Postado em: 13-10-2021 às 15h47
Por: Alexandre Paes
O projeto defende os direitos politico-sociais das crianças. Processo tramita na Assembleia Legislativa de Goiás (Alego) | Foto: Reprodução

O Programa Estadual de Proteção Especial aos Órfãos e Enlutados da Pandemia de Covid-19 foi apresentado pelo deputado Lissauer Vieira (PSB). O texto visa ajudar as aqueles que sofreram óbito familiar, seja  de parente direto ou responsável por seus cuidados.  O programa visa a busca ativa,  cadastramento, monitoramento, a instituição de prioridade de acesso aos programas estaduais, a sensibilização e a atenção especial aos goianos.

O projeto visa à garantia de direitos sociais e econômicos, priorizando aqueles em situação de maior vulnerabilidade, proporcionando a formulação de políticas públicas específicas para promover, defender e controlar a efetivação dos direitos civis e político-sociais, incluindo saúde mental, em favor dos goianos que sofreram luto familiar. No geral os beneficiados estarão a salvo de ameaças e violações de seus direitos.

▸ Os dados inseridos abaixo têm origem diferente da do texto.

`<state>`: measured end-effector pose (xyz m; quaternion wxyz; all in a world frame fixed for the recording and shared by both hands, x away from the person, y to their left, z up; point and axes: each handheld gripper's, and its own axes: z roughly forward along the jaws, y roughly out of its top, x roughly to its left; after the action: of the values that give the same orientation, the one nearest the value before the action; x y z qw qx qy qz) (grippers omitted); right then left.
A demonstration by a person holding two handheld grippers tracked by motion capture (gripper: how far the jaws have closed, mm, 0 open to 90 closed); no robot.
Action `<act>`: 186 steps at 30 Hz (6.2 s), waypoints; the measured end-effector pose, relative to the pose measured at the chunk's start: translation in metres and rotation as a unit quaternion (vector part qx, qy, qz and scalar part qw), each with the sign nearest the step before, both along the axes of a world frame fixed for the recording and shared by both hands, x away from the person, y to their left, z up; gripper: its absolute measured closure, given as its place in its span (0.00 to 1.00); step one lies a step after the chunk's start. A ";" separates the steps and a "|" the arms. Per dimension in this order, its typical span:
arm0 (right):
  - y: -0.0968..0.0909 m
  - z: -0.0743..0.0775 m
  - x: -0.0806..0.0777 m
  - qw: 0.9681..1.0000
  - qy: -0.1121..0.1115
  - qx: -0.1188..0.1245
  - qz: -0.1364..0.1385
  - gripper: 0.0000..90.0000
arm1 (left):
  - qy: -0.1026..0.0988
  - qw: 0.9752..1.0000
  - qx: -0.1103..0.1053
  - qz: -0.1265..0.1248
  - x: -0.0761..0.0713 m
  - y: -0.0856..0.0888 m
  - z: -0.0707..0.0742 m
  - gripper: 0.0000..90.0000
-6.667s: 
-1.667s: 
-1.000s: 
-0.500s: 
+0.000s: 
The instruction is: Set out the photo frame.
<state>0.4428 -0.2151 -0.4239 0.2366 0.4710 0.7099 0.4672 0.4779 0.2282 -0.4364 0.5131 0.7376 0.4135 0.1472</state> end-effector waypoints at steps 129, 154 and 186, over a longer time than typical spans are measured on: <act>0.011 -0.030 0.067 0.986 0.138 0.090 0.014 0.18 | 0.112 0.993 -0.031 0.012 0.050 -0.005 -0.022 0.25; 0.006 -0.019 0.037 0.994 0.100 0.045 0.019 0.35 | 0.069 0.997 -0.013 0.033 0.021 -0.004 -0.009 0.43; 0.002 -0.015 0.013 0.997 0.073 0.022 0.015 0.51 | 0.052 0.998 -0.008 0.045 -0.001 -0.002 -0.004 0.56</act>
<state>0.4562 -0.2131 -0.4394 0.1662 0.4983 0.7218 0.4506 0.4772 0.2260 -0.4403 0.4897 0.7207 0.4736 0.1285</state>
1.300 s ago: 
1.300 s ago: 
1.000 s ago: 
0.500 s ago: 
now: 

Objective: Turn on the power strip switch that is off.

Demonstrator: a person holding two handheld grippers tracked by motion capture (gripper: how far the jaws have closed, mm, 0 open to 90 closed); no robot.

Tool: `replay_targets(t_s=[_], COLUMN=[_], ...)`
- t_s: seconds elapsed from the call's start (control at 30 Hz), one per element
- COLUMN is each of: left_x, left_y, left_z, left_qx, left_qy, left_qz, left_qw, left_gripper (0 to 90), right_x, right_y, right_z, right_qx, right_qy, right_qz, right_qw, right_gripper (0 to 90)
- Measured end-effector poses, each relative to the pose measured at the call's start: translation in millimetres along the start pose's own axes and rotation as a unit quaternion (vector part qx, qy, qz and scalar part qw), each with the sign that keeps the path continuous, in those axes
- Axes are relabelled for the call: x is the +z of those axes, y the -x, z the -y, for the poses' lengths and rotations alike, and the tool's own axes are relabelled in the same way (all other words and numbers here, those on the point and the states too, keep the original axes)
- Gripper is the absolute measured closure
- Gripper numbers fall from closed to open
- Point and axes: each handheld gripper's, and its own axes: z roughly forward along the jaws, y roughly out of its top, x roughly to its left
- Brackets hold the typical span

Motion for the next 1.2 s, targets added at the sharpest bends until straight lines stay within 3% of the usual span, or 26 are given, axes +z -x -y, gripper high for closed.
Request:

Lissauer lembra que o estado contabilizou mais de 23 mil óbitos confirmados decorrentes da covid-19. Segundo ele, os danos ocasionados pela pandemia vão muito além de consequências econômicas, abertura de leitos, assistência à saúde aos acometidos pela doença, dentre outros. “É primordial fomentar políticas públicas que visam reduzir esses impactos, que incluem a sensibilização da consequência dos óbitos em todas as esferas”, argumenta.

Esses 23 mil óbitos não são somente números estatísticos, e tudo isso acaba prejudicando a todos os componentes de uma família, principalmente quando a perda é o responsável pela promoção da renda familiar. Lissauer considera relevante instituir o programa de monitoramento de abandono e orfandade decorrente da crise sanitária. “Esses programas de políticas públicas visam garantir o exercício de seus direitos, especialmente aos goianos que sofreram óbito familiar”, ressalta.

O projeto de lei passará pela análise da Comissão de Constituição, Justiça e Redação e, se tiver sua constitucionalidade atestada, será deliberado pela comissão de mérito e Plenário da Casa de Leis.